Here is a link to the Academy website.
My intention while I’m here is to photograph the ruins in the area and to continue working with found object assemblages and installations.
Monday evening I set up a still life ensemble in my room, consisting of two small lamps, two candles (lit), a vase of wildflowers picked from the roadsides here in Gumusluk valley, a shallow dish of seed pods and petrified pomegranates sprinkled with silver glitter, my two mannequin hands, crepe paper ribbons and a necklace of dried eggplants. Tuesday I tried a small outdoor still life tableau, with my small wooden table and chair, a vase of wildflowers, the shallow dish of seed pods and pomegranates, and the hands holding their necklace of dried eggplants.
Also, yesterday and today I have been working on the components of a planned installation. I have been collecting up materials and supplies, including wooden doors, wooden chairs, candles, flowers, pottery, and korek plants and dried stalks. I wandered the hills around the academy, and gathered bamboo-like sticks and plants called Korek. These are very interesting, very large plants, with bamboo-like stalks and large flower-like protrusions that remind me of Queen Ann’s lace, except they’re not white but green. These plants are everywhere on the hills and grow enormously large. I can see their outlines against the sky along several hilltops in the distance. I am in the process of painting them different colours and, later on, I intend to set them up in various locations, along with other items, and photograph them. I have been scouting out locations and am toying with the possibilities of the pond, the disused cistern, and a ruined house on the hill above the academy. I like the idea of using the pond, but at the moment it is quite full of frogs, a water snake and bees buzzing around the perimeter; if I can overcome these obstacles, I will try to use it as a setting.

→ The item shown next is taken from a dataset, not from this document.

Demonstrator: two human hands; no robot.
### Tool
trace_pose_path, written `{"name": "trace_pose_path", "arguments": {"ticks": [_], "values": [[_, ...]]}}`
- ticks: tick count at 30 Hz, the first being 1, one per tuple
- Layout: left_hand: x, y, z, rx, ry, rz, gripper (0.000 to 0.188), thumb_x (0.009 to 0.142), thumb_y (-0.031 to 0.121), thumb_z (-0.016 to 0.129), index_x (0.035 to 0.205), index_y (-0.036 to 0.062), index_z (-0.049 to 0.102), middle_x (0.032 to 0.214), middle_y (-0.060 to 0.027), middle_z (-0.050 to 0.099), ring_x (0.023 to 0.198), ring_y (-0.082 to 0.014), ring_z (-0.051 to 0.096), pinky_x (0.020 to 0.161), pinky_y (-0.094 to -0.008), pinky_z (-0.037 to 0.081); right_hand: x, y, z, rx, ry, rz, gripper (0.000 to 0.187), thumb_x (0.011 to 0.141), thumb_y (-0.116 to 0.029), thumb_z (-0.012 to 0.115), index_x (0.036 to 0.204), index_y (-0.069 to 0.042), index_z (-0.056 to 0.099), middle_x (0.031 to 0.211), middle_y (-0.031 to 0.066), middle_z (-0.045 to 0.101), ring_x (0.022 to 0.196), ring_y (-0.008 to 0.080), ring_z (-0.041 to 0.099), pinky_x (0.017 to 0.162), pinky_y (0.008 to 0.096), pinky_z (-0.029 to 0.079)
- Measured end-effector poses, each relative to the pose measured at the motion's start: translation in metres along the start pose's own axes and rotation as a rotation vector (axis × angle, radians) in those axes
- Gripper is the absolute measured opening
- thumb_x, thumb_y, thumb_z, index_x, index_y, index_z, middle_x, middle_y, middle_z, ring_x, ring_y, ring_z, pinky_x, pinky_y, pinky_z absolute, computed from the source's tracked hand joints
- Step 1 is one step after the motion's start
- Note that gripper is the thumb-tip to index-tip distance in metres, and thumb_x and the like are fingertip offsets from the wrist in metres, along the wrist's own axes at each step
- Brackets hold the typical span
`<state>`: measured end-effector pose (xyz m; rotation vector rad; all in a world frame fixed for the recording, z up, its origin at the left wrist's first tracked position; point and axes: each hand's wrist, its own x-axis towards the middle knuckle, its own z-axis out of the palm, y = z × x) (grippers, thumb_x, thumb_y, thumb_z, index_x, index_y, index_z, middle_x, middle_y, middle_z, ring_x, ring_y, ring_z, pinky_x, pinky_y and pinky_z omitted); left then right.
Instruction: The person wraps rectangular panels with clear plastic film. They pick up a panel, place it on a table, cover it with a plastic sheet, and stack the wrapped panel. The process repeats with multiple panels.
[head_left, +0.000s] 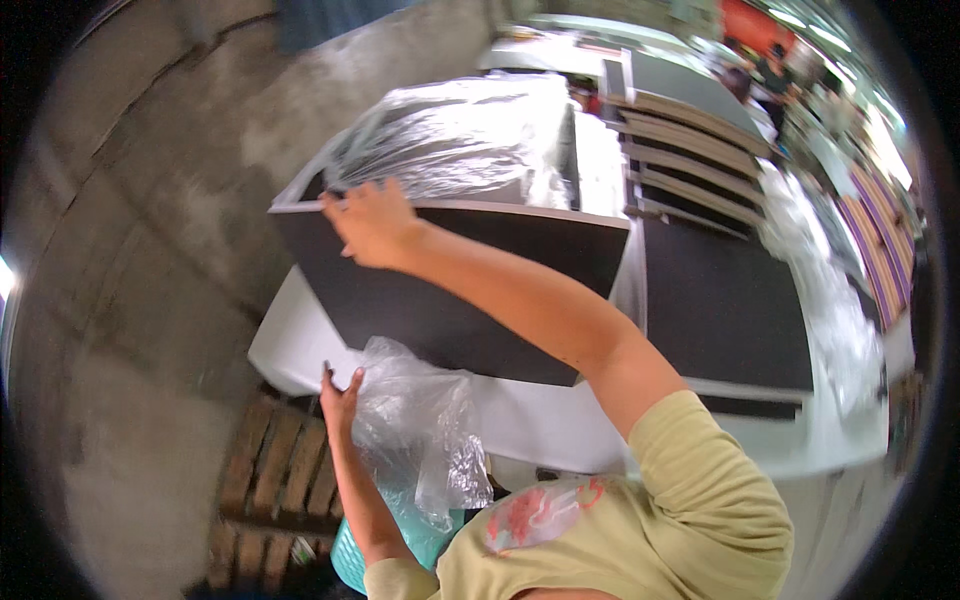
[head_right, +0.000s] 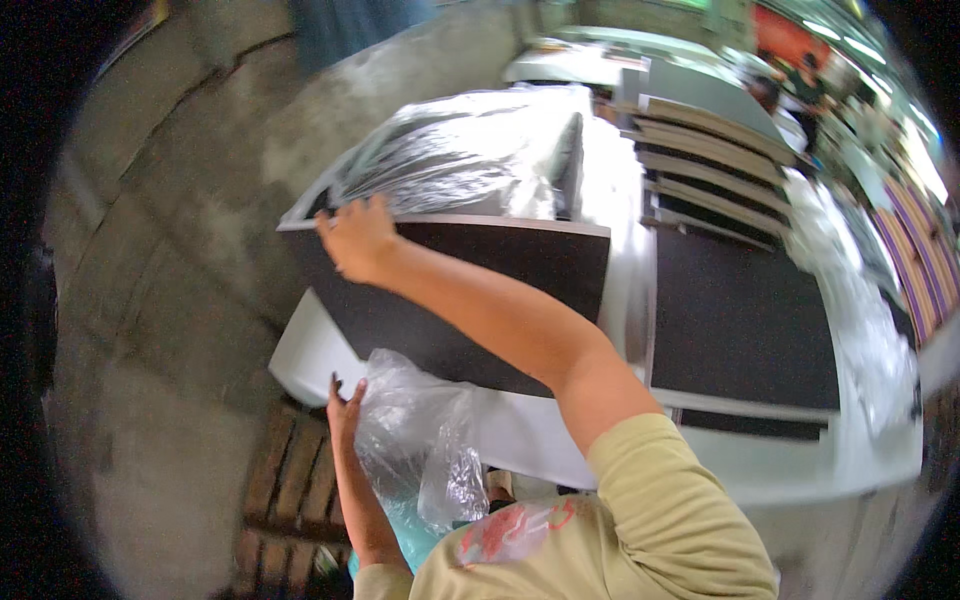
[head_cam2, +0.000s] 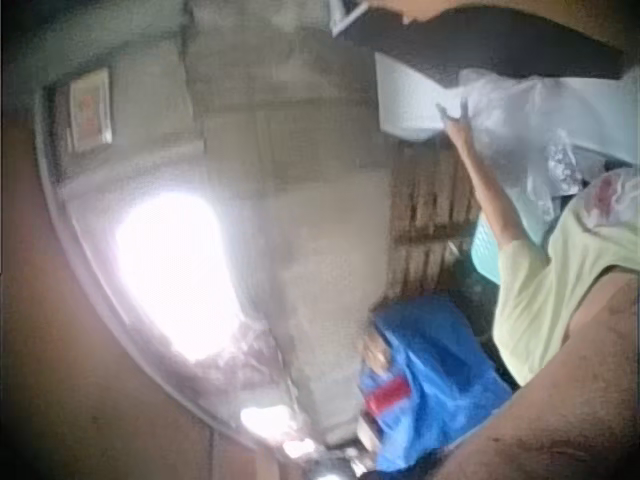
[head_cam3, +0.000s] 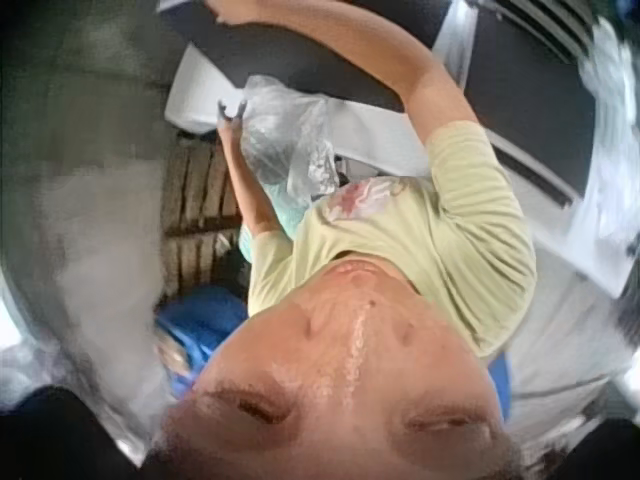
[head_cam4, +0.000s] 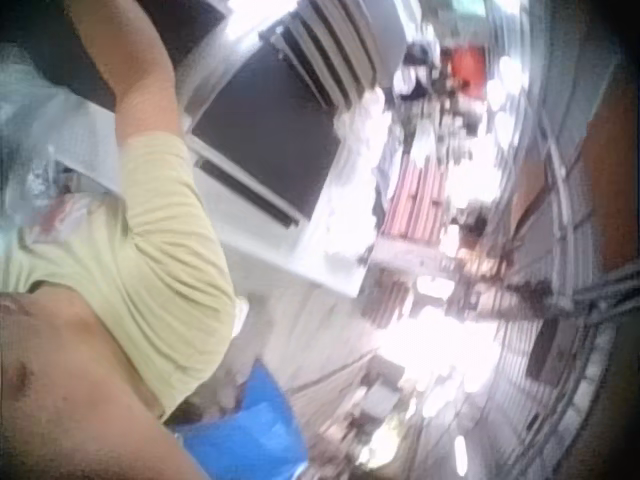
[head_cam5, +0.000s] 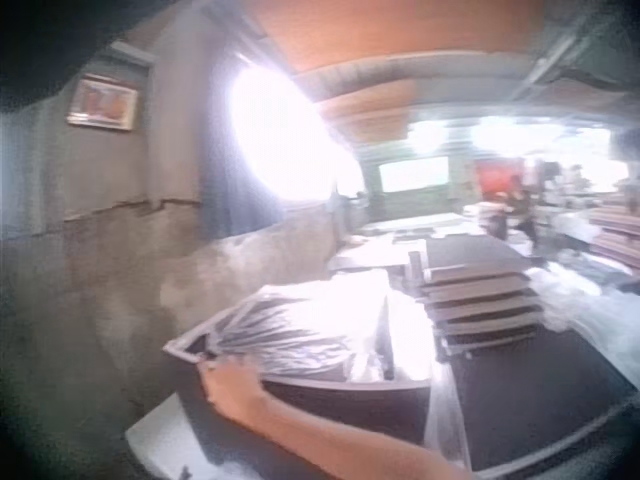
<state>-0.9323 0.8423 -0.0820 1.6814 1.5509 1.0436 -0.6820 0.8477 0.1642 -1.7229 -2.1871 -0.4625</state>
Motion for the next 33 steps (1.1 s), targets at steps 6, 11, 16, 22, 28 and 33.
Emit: {"name": "trace_pose_path", "arguments": {"ticks": [6,11,16,22,28,33], "values": [[0.121,0.019,0.001,-0.280,-0.081,0.205,0.079,0.073,0.024,0.068,0.131,-0.0043,0.022,0.127,-0.0178,0.039,0.116,-0.0239,0.037,0.097,-0.0329,0.028,-0.011,-0.003,0.009,-0.133,0.195,0.016,0.051,0.065,-0.035,0.065,0.103,-0.002,0.053,0.093,0.0105,0.053,0.090,0.0225,0.050,0.067,0.0386,0.040],[0.169,-0.045,-0.014,-0.334,-0.281,0.147,0.053,0.084,0.024,0.052,0.122,-0.0082,0.034,0.118,-0.0179,0.043,0.102,-0.0239,0.043,0.090,-0.0328,0.033,-0.053,-0.042,-0.026,-0.203,0.224,0.072,0.041,0.066,-0.038,0.063,0.095,-0.009,0.055,0.078,0.0011,0.053,0.077,0.0158,0.053,0.062,0.0315,0.038],[0.142,-0.088,0.015,-0.339,-0.215,0.090,0.052,0.087,0.034,0.046,0.115,-0.0088,0.038,0.102,-0.0156,0.046,0.094,-0.0223,0.043,0.088,-0.0338,0.034,-0.158,-0.043,-0.078,-0.281,-0.038,0.464,0.046,0.071,-0.054,0.054,0.089,-0.012,0.054,0.063,0.0002,0.050,0.057,0.0147,0.053,0.053,0.0282,0.037],[0.092,-0.101,0.014,-0.688,-0.080,0.182,0.051,0.086,0.034,0.048,0.117,-0.0055,0.036,0.112,-0.0171,0.044,0.098,-0.0245,0.045,0.084,-0.0370,0.038,-0.243,-0.061,-0.100,-0.438,-0.021,0.339,0.048,0.069,-0.061,0.055,0.066,-0.014,0.045,0.051,-0.0035,0.039,0.043,0.0109,0.042,0.044,0.0228,0.030],[0.031,0.052,-0.055,-0.070,-0.014,0.018,0.060,0.082,0.039,0.054,0.121,-0.0046,0.041,0.116,-0.0228,0.048,0.101,-0.0302,0.049,0.088,-0.0401,0.037,-0.317,-0.069,-0.158,-0.517,0.273,0.417,0.050,0.065,-0.061,0.060,0.056,-0.015,0.042,0.045,-0.0037,0.031,0.037,0.0113,0.032,0.038,0.0229,0.023],[-0.038,0.165,-0.070,-0.435,-0.067,0.402,0.051,0.080,0.030,0.060,0.111,-0.0075,0.049,0.106,-0.0230,0.054,0.089,-0.0239,0.053,0.079,-0.0351,0.042,-0.421,-0.092,-0.189,-0.446,0.499,0.622,0.053,0.058,-0.061,0.066,0.052,-0.015,0.042,0.041,-0.0038,0.029,0.034,0.0124,0.027,0.037,0.0245,0.018]]}}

Gumusluk Still Life I detail hands
The hands in my Gumusluk Still Lives I and II reference Fra Angelico’s 1425-30 fresco in the San Marco convent in Florence. Painted in tempera on the wall of one of the monk’s cells on the upper floor, this fresco is quite striking and very modern in its treatment of the theme. I can remember being very struck by the hovering disembodied hands and spitting face the first time I saw this painting.